For simplicity, I'll assume $A$ is a symmetric $n\times n$ matrix. Suppose $$A = \begin{bmatrix}A' & b \\\\ b^T & c\end{bmatrix},$$ where $c$ is a scalar, $b\in \mathbb{R}^{(n-1)\times 1}$, and $A'$ is whatever's left. Moreover, suppose $b$ is small, so the standard basis vector $e_n$ is nearly an eigenvector of $A$ with $c$ as the near-eigenvalue. Starting to do one step of QR iteration, we find an orthogonal $Q$ and upper triangular $R$ such that $A-cI=QR$. Since $A$ is symmetric, $A-cI=R^TQ^T$ as well. Rearrange this to get $Q = (A-cI)^{-1}R^T$. The important thing about this matrix equation is the last column: $R^T$ is lower-triangular, so its last column is a scalar multiple of $e_n$, so $q_n$, the last column of $Q$, is a scalar multiple of $(A-cI)^{-1}e_n$.

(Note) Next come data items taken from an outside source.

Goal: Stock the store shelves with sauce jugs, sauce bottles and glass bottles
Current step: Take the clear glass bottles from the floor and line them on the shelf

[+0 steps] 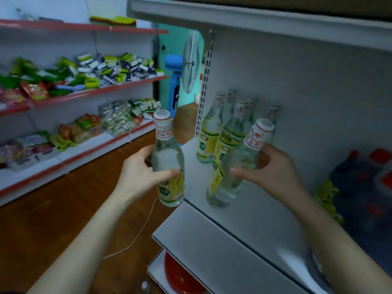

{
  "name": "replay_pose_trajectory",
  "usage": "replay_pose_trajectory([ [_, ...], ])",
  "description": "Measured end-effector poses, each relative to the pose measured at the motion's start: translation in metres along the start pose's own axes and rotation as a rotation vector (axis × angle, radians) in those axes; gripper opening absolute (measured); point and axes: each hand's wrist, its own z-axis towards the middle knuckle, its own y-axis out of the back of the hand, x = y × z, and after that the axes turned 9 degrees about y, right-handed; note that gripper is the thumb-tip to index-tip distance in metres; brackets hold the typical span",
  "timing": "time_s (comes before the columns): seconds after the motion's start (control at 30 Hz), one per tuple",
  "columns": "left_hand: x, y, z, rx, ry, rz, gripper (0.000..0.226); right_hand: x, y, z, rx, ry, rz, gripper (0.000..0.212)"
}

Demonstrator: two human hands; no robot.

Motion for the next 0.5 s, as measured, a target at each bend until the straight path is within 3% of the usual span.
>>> replay_pose_trajectory([
  [0.1,-0.008,-0.014,0.032,0.103,-0.011,-0.005,0.082,-0.01,0.003,0.014,-0.057,-0.059,-0.044,0.054],
  [0.2,-0.013,-0.028,0.061,0.212,-0.053,0.01,0.059,-0.017,0.002,0.023,-0.073,-0.104,-0.072,0.046],
  [0.33,-0.014,-0.04,0.092,0.327,-0.129,0.037,0.047,-0.026,-0.003,0.033,-0.129,-0.157,-0.115,0.044],
  [0.5,-0.012,-0.051,0.118,0.441,-0.139,0.029,0.051,-0.037,-0.011,0.035,-0.164,-0.223,-0.166,0.052],
])
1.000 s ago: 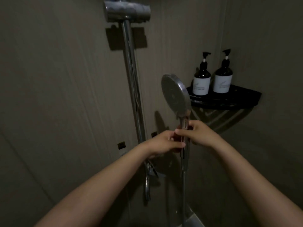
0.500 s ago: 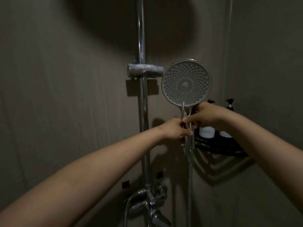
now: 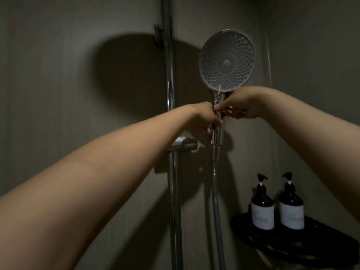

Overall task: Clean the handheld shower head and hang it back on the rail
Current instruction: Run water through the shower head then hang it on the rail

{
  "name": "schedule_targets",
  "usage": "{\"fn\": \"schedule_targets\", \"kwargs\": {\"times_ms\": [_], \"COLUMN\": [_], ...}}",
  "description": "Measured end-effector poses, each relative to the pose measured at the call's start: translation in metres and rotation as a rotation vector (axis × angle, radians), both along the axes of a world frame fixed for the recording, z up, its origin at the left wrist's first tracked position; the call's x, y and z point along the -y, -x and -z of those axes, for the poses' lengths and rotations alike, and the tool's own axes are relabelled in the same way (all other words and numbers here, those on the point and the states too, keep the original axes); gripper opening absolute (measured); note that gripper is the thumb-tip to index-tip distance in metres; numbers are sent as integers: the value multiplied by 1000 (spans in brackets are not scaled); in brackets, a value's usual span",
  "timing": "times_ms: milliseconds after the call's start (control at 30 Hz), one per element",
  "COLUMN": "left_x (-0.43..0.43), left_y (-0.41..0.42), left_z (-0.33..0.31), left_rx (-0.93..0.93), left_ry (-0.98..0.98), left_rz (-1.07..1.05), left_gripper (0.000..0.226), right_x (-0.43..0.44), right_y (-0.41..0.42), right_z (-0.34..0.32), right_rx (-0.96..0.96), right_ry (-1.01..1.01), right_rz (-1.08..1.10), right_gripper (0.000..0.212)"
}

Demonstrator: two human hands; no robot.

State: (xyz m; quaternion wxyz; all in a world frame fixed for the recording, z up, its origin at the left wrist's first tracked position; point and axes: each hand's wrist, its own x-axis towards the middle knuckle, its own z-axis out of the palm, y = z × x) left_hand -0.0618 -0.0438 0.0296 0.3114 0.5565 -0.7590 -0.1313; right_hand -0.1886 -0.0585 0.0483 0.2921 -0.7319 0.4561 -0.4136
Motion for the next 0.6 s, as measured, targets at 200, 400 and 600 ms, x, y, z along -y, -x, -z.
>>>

At this point it helps to make an interlude to look at things in a coordinate-independent way: note that $c=(e_n^TAe_n)/(e_n^Te_n)$. In general, for any approximate eigenvector $x$, $r=(x^TAx)/(x^Tx)$ (called the Rayleigh quotient) is the best approximation to the eigenvalue. Moreover, $x'=\alpha(A-rI)^{-1}x$ can be expected to be a better approximation to the eigenvector, where $\alpha$ is any convenient scalar. To see this, let $v_1,\ldots,v_n$ be orthonormal eigenvectors of $A$ with eigenvalues $\lambda_1,\ldots,\lambda_n$. $x$ is close to an eigenvector, so WLOG $x = v_1 + \sum_{i>1} a_iv_i$, where $\sum_{i>1} a_i^2 < \epsilon^2$ is small. In other words, $x = v_1 + O(\epsilon)$, where the $O(\epsilon)$ is orthogonal to $v_1$. The Rayleigh quotient is then $$r=\frac{x^TAx}{x^Tx} = \frac{\lambda_1 + O(\epsilon^2)}{1+O(\epsilon^2)} = \lambda_1 + O(\epsilon^2).$$ Then $$(A-rI)^{-1}x = \frac{v_1}{O(\epsilon^2)} + \sum_{i>1}\frac{a_i}{\lambda_i - \lambda_1 + O(\epsilon^2)}v_i = v_1/O(\epsilon^2) + O(\epsilon),$$ assuming $\lambda_1$ is a simple eigenvalue so the denominator in the sum stays bounded away from zero (and I don't see how to remove that assumption in this argument). We can renormalize this however we want, so making the coefficient of $v_1$ be 1, we get $$x' = \alpha(A-rI)^{-1}x = v_1 + O(\epsilon^3).$$ That justifies my claim that $\alpha(A-rI)^{-1}x$ is a better approximation to the eigenvector $v_1$ (in fact, cubically better!).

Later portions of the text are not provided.